• Tidak ada hasil yang ditemukan

1. Tingkat Kesesuaian Habitat a. Kerapatan Tajuk

Struktur vegetasi hutan merupakan salah satu bentuk pelindung, yang menurut peranannya bagi kehidupan satwa liar dapat dibedakan atas tempat persembunyian (hiding cover), dan tempat penyesuaian terhadap perubahan temperatur (thermal cover) (Alikodra 2002). Kondisi kerapatan vegetasi akan berpengaruh terhadap intensitas sinar surya yang sampai di lantai hutan. Keadaan ini berkaitan erat dengan kemudahan penglihatan pemangsa dan yang dimangsa. Untuk menjamin berlangsungnya hubungan pemangsaan, diperlukan keadaan kerapatan vegetasi yang optimal pada tingkat yang menguntungkan bagi keduanya (Alikodra 2002). Menurut Ewusie (1990), adanya keberagaman vegetasi dapat menekan laju perubahan suhu dan kelembaban udara pada hutan tropika.

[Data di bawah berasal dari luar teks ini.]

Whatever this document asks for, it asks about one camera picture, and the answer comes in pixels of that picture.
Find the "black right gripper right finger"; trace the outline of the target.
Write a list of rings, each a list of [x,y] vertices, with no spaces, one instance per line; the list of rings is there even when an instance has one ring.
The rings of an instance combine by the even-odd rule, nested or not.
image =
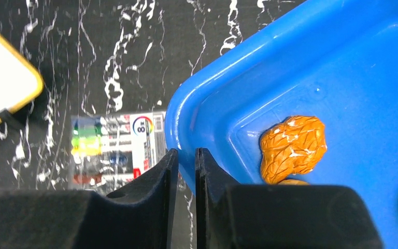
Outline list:
[[[333,185],[246,185],[195,155],[198,248],[383,248],[366,205]]]

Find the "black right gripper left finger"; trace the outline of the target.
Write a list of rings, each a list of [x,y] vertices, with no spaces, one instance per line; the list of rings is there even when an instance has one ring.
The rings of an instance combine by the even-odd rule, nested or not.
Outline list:
[[[103,196],[0,190],[0,248],[170,248],[178,151]]]

Hasil Analisis PCA menunjukkan bahwa kerapatan tajuk adalah variabel pertama yang mempengaruhi sebaran kodok merah. Hal ini sesuai dengan karakteristik katak yang sangat membutuhkan tutupan tajuk untuk melindungi tubuhnya dari kekeringan di siang hari. Selain itu tutupan tajuk juga akan menyediakan mikro iklim yang lembab dan menyediakan tempat untuk beristirahat. Semakin besar tutupan tajuk maka semakin luas mikro habitat yang tersedia bagi katak ini. van steenis (2006) menyebutkan bahwa vegetasi terutama hutan, sangat penting peranannya bagi perbaikan iklim yang menguntungkan lahan, bagi pembentukan tanah, pencegahan erosi angin, dan pembentukan relung ekologi tertentu bagi tanaman.

Kanopi hutan dapat menciptakan iklim mikro pada daerah dibawahnya dan dapat melindungi tanah dari erosi (Pineda et al. 2005). Cromer et al. (2002) menyatakan bahwa kelimpahan katak pohon berasosiasi positif dengan penutupan tajuk.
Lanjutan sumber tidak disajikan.